Issue: Strong listening skills are vital when handling sensitive personnel issues.

Benefit: You'll enhance your reputation among employees and the top brass as a problem-solver.

Action: Practice the techniques below to sharpen your listening skills.

Whether you're handling employee complaints or meeting with your boss, effective listening skills are essential to your career success. But research shows that most of us are ineffective listeners, missing huge chunks of important information during conversations. Luckily, with a conscious effort, you can improve your listening skills. Start by practicing these six techniques:

1. Curb your bias. When someone who's angry enters your office, it's easy to allow the person's body language and voice tone, as well as your prior dealings with the person, to predispose you to think, "Uh-oh; here she goes again," or "This guy is a real pain!" That, in turn shuts off your ability to listen objectively. Curb that bias by taking a deep breath and thinking, "Listen for the facts."

2. Give the person your full attention. Drop whatever you're doing and establish eye contact. Show the person that you understand what he or she is saying by nodding occasionally. Prompt the person to continue by saying "Yes" or "Go on."

3. Ask questions to clarify. Make sure you understand each point the person is trying to make.

4. Pause before answering. It's natural to start forming your answers while the other person is still talking. But that almost ensures that you'll miss important information, because your brain is busy formulating your comeback and not processing the new information that's coming in.
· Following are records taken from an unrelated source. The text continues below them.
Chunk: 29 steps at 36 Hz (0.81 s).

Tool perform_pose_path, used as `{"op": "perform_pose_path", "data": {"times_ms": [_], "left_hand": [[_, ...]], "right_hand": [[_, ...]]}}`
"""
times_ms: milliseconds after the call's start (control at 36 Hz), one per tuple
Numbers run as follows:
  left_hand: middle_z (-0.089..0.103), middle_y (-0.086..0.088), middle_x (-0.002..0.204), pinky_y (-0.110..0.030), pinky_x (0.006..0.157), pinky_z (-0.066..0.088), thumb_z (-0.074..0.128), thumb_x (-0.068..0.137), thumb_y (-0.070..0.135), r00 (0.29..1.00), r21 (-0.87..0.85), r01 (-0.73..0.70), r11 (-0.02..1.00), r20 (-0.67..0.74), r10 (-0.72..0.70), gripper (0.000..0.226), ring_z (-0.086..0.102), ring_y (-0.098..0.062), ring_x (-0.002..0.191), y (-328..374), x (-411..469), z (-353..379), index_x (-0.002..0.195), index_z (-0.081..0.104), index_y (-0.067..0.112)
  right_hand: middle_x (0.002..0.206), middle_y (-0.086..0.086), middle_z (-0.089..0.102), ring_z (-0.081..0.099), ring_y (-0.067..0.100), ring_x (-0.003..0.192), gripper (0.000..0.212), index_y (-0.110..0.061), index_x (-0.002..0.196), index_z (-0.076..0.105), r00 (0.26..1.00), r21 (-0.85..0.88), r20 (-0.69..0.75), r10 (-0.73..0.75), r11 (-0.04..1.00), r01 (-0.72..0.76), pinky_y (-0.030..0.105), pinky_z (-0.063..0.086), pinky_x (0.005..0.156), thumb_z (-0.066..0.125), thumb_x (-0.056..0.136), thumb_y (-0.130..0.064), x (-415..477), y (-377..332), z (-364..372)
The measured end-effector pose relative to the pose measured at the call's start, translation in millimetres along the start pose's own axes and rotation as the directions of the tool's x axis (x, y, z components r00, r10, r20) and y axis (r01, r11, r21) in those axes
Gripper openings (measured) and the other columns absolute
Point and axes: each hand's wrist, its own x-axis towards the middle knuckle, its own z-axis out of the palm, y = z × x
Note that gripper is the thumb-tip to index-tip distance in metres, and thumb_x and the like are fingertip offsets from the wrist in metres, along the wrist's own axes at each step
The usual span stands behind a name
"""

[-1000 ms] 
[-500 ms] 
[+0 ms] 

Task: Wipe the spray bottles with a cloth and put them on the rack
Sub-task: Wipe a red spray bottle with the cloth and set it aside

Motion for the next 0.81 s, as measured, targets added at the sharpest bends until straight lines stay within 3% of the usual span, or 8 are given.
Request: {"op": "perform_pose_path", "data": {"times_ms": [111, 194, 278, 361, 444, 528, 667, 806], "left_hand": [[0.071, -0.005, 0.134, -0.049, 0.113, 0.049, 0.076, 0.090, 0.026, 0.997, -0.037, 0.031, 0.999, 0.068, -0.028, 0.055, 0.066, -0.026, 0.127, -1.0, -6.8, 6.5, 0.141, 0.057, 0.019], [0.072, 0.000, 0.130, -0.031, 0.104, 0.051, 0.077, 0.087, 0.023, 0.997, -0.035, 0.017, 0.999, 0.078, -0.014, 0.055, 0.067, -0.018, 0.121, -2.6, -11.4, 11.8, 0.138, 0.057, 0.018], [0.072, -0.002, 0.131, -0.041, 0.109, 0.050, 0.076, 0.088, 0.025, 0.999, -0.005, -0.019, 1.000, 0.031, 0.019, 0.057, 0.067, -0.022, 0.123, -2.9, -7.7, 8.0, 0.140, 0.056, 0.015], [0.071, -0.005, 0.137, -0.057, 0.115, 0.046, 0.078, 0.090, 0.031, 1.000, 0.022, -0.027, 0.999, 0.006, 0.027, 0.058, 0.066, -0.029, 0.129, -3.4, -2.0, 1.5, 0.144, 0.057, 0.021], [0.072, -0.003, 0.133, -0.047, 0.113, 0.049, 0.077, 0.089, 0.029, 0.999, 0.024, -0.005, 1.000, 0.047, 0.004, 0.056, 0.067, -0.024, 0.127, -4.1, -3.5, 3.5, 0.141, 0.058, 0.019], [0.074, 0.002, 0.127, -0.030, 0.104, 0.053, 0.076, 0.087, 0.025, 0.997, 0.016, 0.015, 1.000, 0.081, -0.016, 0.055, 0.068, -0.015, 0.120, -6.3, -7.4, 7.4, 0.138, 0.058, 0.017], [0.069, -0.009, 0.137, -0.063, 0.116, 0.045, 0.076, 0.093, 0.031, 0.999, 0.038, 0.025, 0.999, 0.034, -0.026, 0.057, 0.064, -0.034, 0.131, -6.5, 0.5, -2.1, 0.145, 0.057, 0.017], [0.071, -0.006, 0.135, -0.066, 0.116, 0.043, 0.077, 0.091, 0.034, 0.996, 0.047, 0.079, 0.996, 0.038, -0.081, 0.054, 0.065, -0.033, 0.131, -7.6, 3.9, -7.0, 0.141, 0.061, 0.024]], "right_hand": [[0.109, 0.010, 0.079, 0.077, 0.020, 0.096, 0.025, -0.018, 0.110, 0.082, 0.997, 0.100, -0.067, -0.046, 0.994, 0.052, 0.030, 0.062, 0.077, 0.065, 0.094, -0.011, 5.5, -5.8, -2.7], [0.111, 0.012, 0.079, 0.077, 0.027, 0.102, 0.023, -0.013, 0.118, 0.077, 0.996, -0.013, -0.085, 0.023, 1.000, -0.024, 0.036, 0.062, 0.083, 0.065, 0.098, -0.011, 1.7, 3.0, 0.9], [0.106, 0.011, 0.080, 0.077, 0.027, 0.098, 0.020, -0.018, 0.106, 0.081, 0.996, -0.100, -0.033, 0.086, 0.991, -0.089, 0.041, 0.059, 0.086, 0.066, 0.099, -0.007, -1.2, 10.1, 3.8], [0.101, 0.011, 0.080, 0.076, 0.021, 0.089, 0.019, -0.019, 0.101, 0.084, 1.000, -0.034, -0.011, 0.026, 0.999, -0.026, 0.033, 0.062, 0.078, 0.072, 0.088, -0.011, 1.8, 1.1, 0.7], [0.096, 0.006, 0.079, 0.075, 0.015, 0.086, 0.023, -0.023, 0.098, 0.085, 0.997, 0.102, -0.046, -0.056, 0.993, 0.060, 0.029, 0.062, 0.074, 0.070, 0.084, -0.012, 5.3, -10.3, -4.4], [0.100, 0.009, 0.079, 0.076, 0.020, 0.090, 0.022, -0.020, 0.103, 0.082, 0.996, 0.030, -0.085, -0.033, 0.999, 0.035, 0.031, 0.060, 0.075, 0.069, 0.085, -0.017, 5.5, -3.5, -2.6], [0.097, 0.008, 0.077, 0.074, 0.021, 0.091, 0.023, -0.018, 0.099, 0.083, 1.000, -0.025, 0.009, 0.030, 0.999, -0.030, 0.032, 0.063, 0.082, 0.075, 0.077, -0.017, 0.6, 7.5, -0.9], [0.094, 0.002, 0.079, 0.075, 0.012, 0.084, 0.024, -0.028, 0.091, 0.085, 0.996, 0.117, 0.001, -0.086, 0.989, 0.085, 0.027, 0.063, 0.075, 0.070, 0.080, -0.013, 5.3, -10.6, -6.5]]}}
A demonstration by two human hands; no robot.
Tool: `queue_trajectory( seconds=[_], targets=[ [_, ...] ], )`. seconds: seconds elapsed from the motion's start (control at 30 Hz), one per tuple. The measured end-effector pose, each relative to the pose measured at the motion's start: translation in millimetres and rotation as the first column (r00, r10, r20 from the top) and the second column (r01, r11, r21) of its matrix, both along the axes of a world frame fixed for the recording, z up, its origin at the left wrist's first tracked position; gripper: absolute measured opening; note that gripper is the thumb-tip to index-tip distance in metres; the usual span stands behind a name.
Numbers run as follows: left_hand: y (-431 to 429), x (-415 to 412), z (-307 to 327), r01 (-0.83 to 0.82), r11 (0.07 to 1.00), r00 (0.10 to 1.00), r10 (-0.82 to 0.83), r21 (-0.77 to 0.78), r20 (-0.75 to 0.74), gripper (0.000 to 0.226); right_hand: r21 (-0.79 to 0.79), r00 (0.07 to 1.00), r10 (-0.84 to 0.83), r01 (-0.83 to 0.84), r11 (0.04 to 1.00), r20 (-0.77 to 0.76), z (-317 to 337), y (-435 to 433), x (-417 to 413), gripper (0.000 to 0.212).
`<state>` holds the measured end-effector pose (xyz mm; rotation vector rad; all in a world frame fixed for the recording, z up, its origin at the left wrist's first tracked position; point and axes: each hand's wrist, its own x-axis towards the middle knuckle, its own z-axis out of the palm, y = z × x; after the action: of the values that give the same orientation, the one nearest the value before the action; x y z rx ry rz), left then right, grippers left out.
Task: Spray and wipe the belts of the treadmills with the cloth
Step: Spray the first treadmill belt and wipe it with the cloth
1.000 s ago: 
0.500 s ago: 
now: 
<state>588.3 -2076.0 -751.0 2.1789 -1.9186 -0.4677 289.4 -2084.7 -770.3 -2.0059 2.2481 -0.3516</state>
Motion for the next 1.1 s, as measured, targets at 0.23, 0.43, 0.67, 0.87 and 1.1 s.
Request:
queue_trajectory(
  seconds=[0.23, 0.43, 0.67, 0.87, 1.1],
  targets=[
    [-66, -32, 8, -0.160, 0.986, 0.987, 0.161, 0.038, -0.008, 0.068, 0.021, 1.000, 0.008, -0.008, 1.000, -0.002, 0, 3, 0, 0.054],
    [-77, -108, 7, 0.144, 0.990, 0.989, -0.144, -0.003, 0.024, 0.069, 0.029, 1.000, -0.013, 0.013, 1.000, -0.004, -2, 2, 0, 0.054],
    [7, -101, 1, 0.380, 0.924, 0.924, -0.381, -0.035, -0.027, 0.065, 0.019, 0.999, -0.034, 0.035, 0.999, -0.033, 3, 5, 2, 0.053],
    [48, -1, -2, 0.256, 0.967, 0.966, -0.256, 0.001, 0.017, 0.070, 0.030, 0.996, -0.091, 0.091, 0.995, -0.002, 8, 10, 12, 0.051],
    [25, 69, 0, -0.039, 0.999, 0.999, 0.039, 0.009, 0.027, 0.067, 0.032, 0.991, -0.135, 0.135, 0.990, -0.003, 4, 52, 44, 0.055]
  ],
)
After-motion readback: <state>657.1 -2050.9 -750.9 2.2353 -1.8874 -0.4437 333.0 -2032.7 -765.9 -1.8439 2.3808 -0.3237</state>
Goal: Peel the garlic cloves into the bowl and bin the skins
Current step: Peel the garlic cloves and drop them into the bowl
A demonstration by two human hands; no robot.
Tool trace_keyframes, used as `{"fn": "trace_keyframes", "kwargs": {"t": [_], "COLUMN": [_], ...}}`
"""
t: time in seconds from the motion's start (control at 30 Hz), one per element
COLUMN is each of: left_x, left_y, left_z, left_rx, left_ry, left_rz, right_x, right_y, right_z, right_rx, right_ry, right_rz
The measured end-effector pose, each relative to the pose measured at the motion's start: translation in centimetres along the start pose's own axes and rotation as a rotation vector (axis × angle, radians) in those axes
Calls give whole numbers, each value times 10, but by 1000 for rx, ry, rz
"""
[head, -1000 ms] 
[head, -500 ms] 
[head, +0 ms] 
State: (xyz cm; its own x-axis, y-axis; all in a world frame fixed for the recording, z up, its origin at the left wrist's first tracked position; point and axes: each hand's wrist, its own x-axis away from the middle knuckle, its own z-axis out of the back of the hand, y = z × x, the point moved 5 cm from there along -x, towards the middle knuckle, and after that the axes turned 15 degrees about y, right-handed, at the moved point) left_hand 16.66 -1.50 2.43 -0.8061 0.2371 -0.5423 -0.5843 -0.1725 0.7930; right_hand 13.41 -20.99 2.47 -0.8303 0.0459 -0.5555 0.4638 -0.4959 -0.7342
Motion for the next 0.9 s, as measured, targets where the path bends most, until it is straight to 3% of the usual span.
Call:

Fight that urge, and wait until the person has stopped speaking for a full five seconds before you offer your input.

5. Restate the problem in your own words. Example: "As I understand it, you feel ... ." That ensures that you've understood what's bothering the employee.

6. State what you will do. If you see an immediate solution to the employee's problem, offer it only after you've listened fully and asked questions to obtain all necessary information. But don't be afraid to sometimes say, "Let me think that over and get back to you with an answer" if the situation warrants.